Sie begab sich längs des Flusses hinauf bis zur Brücke. An verschiedenen Stellen des Ufers sah sie da noch mehrfache Ansammlungen von Soldaten und Mestizen.
Liberia hatte dem jungen Mädchen die Ereignisse der vergangenen Nacht mitgetheilt. Auf ihren Wunsch befragte er mehrere über das Geländer gelehnte Soldaten und hörte, daß Martin Paz nicht nur jedenfalls ertrunken sei, sondern daß man auch seinen Leichnam noch nicht aufgefunden habe.
Sarah, welche diese Nachricht tief ergriff, mußte alle Kräfte zusammen nehmen, sich von ihrem Schmerze nicht überwältigen zu lassen.
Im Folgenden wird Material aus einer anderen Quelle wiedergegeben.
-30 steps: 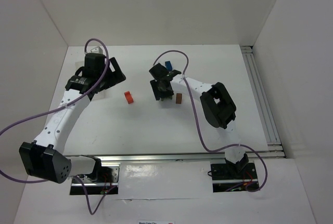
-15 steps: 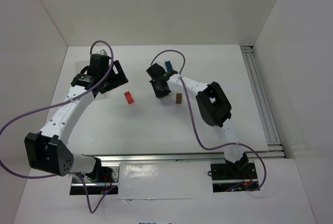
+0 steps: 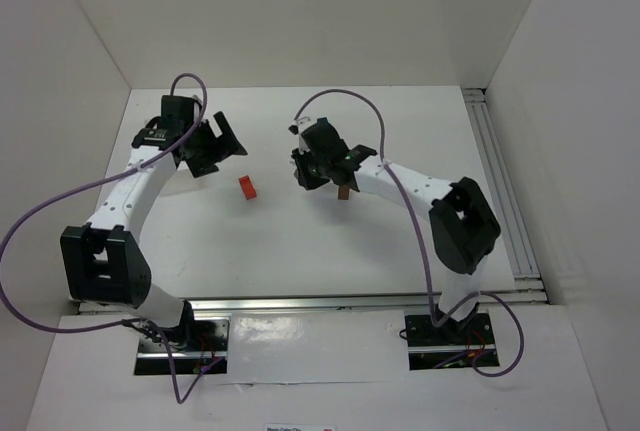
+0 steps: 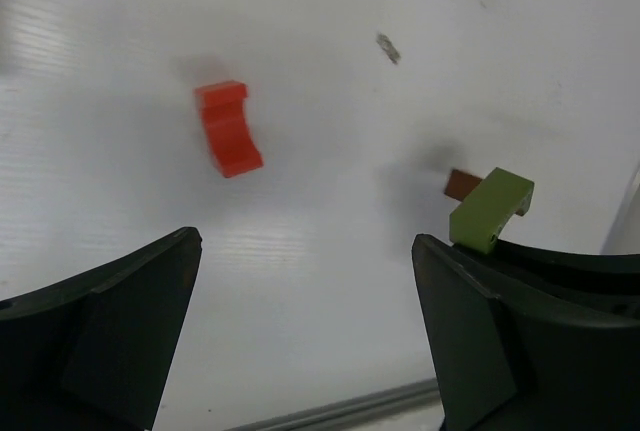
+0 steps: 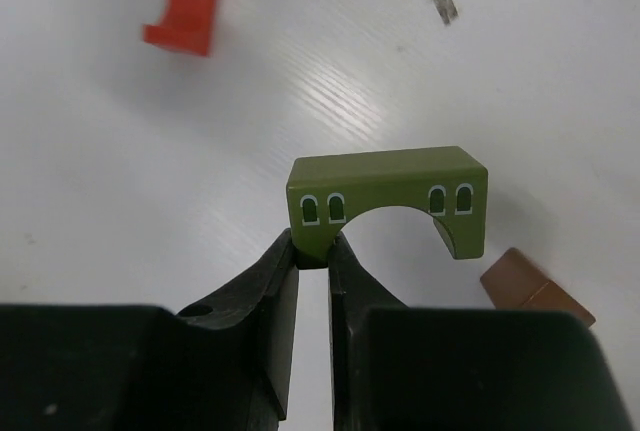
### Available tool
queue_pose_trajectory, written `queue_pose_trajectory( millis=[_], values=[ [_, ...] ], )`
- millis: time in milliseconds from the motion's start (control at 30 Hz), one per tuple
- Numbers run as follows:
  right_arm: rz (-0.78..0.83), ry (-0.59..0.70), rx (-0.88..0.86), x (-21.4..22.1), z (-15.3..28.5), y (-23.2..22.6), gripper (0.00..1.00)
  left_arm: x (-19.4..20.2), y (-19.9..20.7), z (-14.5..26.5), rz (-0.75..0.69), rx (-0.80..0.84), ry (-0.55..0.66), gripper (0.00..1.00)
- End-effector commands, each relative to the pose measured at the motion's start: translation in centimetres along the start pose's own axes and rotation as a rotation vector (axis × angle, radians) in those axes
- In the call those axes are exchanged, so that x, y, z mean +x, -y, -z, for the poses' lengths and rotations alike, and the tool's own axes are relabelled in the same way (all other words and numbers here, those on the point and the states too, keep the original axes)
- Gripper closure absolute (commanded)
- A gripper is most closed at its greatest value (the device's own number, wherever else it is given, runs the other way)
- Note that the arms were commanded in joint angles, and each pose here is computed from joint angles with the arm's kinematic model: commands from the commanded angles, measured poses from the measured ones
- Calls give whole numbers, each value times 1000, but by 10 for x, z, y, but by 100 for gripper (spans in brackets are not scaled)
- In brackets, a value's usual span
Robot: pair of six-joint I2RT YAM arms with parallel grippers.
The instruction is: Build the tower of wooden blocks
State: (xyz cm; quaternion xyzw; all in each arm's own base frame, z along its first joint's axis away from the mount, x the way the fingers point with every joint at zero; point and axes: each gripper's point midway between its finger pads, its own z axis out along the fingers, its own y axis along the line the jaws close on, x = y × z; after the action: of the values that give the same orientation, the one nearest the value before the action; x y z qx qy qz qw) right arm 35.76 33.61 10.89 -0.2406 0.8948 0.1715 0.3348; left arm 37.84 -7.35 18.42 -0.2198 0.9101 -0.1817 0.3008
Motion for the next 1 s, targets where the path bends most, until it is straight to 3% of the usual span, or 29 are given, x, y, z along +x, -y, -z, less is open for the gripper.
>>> queue_pose_trajectory(
  millis=[0, 167, 267, 567, 733, 967],
  values=[
    [57, 235, -149, -55, 36, -32, 94, 5, 56, 8, -52, 297, -82, 0],
    [81, 263, -168, -51, 47, -41, 94, 31, 86, -7, 4, 531, -278, 0],
    [87, 276, -178, -53, 56, -46, 94, 37, 95, -18, 47, 624, -328, 0],
    [100, 286, -177, -53, 61, -48, 94, 52, 110, -31, 29, 741, -404, 0],
    [102, 284, -185, -53, 61, -50, 94, 70, 118, -31, -49, 786, -450, 1],
    [111, 277, -172, -51, 64, -47, 94, 82, 114, -28, -97, 849, -474, 14]
  ],
)
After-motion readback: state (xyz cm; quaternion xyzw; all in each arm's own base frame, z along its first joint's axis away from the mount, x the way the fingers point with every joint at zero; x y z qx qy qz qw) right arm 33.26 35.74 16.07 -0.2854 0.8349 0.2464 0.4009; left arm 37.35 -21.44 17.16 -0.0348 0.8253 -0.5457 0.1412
Unter den Leuten, die am Ufer hin und her liefen, bemerkte sie auch einen Indianer mit wild erregten Zügen; es war der Sambo, der eine Beute der Verzweiflung zu sein schien.
Als Sarah nahe dem alten Bergbewohner vorüberkam, hörte sie die Worte:
»O Unglück! O Unglück! Sie haben den Sohn des Sambo getödtet! Sie haben meinen Sohn getödtet!«
Das junge Mädchen wendete sich um und gab Liberia ein Zeichen, ihr zu folgen. Dies Mal begab sie sich, ohne Furcht bemerkt zu werden, nach der Kirche Santa-Anna, überließ ihr Maulthier dem Neger und trat in das katholische Gotteshaus ein, wo sie den Pater Joachim rufen ließ. Dann sank sie auf den Steinquadern in die Kniee und verrichtete ein Gebet für Martin Paz' erlöste Seele.